* HOW TO COMPLETE THIS TASK *
Report the number of lines in the data below where the string "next" shows up, and only that number.

Dataset excerpts:

==============================

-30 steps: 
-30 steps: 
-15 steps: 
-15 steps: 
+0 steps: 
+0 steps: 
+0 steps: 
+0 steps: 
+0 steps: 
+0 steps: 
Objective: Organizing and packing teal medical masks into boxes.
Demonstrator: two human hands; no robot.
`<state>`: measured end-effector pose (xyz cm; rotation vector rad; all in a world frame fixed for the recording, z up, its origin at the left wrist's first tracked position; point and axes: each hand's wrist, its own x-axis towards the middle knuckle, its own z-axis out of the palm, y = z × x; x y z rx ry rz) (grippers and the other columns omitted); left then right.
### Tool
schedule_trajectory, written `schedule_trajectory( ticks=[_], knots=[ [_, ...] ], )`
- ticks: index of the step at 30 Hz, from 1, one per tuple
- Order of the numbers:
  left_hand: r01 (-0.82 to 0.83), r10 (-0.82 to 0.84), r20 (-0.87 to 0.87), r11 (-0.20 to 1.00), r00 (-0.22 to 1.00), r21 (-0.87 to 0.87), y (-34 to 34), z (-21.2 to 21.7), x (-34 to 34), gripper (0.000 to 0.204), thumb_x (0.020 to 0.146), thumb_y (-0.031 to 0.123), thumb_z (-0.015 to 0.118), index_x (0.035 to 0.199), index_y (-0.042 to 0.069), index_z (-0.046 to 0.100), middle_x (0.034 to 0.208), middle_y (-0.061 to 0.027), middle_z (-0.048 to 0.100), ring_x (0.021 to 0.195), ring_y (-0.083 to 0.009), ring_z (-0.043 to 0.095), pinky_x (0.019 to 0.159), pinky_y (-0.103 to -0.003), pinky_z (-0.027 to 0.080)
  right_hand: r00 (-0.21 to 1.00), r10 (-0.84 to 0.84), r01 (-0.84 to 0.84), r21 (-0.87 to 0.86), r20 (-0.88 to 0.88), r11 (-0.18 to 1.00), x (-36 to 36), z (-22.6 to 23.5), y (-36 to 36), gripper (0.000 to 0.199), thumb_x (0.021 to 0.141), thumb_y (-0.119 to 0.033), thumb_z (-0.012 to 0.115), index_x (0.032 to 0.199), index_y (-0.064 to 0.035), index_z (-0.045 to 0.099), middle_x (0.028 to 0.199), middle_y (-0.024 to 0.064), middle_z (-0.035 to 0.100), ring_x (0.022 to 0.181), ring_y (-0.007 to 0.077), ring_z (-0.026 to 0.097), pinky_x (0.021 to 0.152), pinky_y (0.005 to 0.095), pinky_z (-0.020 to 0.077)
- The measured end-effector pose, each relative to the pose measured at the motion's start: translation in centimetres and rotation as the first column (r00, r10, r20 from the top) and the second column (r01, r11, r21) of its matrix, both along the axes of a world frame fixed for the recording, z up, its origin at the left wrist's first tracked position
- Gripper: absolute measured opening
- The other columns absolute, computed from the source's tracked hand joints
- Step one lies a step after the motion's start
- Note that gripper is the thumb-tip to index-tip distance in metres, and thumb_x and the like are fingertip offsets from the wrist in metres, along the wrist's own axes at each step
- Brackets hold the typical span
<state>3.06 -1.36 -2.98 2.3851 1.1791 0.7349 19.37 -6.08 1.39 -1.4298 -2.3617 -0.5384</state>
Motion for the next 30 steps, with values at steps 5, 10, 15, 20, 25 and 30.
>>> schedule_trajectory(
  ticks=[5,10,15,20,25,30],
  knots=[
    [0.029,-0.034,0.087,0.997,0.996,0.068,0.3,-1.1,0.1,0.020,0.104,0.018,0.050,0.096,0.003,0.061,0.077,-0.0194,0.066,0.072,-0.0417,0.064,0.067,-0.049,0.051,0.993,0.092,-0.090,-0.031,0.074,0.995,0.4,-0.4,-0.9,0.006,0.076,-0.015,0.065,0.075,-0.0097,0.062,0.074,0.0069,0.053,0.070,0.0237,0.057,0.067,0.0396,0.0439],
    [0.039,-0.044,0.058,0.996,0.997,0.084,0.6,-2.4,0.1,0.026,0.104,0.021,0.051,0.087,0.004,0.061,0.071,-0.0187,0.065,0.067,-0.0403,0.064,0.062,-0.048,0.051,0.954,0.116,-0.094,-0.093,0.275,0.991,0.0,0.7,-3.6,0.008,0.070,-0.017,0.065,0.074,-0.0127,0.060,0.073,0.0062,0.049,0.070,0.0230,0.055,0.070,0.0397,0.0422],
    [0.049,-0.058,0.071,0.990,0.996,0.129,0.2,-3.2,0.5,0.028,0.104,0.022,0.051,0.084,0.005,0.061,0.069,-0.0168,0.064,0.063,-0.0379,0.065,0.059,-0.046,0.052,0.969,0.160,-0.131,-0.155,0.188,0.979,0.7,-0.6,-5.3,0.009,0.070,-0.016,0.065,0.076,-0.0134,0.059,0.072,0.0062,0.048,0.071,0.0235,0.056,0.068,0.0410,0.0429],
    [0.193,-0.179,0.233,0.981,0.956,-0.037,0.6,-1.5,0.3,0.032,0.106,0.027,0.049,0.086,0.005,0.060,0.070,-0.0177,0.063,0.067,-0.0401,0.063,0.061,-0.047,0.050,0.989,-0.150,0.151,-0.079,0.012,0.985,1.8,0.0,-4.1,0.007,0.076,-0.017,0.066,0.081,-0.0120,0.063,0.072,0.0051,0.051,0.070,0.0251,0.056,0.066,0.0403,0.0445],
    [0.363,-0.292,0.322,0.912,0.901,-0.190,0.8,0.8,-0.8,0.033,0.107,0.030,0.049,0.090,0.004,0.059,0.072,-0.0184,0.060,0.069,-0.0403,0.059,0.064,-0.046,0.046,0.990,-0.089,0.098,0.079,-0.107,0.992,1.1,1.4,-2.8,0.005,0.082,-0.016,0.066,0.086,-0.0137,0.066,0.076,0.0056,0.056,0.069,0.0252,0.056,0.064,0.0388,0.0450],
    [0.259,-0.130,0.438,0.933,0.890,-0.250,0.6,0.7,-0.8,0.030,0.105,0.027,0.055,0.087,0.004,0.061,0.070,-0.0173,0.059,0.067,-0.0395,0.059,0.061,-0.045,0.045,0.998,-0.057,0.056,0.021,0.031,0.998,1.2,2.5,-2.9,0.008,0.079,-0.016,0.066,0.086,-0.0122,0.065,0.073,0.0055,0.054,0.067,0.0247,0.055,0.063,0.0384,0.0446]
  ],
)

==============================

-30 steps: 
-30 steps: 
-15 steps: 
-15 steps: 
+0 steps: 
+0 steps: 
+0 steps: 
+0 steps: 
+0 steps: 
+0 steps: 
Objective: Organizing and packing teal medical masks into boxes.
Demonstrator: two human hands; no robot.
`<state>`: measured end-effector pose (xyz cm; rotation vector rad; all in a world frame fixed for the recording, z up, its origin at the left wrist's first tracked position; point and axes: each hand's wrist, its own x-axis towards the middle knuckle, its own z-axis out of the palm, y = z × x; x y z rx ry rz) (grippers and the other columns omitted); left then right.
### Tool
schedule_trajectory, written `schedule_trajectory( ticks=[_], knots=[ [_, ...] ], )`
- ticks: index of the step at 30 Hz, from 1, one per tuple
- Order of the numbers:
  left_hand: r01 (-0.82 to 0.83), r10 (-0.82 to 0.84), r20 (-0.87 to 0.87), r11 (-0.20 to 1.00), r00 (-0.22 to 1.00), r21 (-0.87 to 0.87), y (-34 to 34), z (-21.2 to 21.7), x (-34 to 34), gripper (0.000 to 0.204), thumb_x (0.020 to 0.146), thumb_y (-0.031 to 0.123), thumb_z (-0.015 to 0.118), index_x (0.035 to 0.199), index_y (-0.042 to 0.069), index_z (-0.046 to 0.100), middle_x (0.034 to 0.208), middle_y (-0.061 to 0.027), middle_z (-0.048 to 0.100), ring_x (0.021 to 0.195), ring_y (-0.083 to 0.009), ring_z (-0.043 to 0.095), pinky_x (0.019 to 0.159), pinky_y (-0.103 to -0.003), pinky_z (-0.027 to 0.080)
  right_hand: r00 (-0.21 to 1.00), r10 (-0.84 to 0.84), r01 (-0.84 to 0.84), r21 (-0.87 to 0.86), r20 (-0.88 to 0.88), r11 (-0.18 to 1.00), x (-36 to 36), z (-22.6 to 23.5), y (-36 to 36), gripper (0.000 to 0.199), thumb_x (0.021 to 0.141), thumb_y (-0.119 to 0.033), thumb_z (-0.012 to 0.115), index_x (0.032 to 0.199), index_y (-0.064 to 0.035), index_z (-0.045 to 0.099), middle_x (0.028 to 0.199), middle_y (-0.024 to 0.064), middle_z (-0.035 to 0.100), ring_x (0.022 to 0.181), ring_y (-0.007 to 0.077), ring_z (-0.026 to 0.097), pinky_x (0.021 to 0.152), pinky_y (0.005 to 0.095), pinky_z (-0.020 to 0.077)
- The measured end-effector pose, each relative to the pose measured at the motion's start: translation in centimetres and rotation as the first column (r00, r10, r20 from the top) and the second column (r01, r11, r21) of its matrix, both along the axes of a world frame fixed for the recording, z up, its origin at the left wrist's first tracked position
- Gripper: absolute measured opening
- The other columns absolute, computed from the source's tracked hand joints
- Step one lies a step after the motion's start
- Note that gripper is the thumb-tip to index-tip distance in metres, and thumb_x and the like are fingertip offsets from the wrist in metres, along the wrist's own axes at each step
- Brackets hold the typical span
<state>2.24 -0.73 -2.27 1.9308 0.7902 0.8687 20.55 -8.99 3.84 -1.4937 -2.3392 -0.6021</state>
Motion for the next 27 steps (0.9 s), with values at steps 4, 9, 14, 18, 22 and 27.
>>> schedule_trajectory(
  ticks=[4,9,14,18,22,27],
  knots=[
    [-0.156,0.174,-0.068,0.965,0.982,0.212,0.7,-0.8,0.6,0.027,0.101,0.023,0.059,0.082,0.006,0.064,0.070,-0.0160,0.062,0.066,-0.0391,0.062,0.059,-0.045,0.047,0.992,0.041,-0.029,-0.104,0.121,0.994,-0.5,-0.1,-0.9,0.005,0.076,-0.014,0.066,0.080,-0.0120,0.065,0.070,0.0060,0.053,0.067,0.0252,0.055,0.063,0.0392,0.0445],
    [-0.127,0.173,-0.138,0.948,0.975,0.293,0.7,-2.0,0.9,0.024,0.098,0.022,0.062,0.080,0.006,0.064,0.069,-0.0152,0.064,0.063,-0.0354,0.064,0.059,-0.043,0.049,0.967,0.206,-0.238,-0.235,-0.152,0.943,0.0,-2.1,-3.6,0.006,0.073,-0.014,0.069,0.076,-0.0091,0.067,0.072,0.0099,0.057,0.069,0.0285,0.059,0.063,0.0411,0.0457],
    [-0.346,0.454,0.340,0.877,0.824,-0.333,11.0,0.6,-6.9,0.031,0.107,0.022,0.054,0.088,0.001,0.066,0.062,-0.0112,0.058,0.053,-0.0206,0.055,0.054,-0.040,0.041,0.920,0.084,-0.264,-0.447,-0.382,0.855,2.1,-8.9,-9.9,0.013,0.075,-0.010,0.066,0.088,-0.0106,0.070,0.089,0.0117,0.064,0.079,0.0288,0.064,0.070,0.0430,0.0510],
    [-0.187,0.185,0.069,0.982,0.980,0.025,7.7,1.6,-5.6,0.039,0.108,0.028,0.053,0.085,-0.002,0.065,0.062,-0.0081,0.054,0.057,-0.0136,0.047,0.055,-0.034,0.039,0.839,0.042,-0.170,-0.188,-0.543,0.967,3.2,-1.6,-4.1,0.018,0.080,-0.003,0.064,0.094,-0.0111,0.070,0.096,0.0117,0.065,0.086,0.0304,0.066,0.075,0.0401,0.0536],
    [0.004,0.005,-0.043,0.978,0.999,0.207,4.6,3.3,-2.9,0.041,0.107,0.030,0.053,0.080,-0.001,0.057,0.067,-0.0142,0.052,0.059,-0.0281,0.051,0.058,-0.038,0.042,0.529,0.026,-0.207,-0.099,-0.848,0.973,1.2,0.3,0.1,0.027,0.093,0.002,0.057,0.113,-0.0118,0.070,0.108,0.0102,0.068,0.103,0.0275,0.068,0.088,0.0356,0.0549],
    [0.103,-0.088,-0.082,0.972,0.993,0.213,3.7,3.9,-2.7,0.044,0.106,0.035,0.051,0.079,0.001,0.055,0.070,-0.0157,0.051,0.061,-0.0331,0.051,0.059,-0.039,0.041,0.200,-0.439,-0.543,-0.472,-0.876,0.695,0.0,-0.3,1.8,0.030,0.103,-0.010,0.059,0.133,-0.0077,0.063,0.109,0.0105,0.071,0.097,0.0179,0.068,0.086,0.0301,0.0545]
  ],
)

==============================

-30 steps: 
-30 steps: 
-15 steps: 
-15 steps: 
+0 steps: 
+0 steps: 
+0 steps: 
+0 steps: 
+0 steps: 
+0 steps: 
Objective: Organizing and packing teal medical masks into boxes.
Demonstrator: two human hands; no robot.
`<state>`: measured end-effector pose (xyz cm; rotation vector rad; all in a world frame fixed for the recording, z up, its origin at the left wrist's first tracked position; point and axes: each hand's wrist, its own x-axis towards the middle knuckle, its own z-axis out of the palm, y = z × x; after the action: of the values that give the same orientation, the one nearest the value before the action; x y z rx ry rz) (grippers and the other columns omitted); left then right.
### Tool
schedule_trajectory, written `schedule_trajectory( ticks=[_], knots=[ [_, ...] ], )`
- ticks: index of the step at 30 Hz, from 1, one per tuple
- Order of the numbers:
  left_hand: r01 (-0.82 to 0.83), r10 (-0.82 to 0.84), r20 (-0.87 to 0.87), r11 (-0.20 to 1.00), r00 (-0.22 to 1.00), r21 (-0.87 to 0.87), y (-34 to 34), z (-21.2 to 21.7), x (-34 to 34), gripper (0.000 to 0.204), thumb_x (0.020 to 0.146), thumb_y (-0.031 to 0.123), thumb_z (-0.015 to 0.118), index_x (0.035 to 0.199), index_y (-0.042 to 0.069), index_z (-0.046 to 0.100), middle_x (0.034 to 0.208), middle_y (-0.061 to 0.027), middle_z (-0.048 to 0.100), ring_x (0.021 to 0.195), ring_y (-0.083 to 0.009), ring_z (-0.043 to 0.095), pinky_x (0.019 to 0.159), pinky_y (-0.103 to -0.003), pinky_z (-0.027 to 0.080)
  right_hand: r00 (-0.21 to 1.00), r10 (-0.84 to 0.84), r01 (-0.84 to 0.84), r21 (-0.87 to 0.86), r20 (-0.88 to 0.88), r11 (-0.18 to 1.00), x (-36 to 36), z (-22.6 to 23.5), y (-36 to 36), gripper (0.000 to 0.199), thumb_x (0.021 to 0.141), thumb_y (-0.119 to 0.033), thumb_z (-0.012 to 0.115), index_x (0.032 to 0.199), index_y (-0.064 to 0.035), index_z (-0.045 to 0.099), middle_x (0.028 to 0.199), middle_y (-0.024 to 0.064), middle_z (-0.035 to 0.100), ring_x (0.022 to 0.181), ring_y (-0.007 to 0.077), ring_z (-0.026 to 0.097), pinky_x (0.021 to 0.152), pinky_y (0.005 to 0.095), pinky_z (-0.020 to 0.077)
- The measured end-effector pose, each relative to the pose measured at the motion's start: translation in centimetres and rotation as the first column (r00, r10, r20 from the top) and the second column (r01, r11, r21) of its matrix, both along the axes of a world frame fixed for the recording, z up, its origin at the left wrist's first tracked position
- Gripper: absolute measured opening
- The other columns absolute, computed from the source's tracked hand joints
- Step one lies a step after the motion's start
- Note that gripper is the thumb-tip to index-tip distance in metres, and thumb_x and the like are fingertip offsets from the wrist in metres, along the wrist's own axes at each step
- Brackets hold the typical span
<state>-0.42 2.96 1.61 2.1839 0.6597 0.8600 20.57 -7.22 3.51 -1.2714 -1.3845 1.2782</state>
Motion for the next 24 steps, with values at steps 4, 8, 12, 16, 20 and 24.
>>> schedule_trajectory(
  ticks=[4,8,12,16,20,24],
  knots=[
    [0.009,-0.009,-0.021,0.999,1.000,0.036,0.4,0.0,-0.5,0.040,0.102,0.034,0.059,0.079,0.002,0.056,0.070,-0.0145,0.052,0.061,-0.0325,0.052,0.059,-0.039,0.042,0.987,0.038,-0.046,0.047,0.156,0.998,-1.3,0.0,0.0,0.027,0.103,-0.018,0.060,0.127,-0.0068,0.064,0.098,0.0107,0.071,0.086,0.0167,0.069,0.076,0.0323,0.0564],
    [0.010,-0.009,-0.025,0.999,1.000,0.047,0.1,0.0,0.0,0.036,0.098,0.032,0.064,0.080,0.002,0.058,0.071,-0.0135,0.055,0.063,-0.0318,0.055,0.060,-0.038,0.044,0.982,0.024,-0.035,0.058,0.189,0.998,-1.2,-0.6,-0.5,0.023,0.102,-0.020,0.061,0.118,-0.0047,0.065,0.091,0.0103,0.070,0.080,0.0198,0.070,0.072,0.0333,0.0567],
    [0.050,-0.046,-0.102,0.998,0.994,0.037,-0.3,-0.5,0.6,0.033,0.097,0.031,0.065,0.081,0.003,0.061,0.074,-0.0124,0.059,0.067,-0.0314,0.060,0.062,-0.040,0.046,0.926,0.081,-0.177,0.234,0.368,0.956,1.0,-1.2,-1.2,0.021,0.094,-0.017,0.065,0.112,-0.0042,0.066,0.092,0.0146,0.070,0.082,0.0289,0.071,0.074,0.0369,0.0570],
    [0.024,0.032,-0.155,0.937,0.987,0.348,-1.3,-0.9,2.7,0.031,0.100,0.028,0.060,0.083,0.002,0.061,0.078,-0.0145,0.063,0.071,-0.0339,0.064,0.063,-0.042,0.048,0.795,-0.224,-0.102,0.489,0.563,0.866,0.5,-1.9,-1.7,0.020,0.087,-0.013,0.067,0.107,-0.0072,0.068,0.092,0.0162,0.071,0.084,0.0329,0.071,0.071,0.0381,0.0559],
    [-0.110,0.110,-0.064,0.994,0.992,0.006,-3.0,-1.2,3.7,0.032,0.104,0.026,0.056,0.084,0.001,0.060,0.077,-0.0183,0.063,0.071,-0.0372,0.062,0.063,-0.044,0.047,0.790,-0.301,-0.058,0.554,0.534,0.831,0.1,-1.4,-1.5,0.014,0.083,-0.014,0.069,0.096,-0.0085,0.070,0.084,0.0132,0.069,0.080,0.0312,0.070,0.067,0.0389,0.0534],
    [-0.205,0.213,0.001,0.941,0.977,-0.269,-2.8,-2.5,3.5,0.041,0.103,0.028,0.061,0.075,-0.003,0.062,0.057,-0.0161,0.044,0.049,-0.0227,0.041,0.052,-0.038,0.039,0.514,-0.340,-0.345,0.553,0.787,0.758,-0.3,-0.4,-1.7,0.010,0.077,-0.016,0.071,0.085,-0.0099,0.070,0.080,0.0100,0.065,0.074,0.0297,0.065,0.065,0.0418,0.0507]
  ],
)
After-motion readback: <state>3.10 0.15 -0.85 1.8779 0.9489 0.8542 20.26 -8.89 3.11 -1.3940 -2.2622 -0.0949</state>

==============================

* TASK ANSWER *
3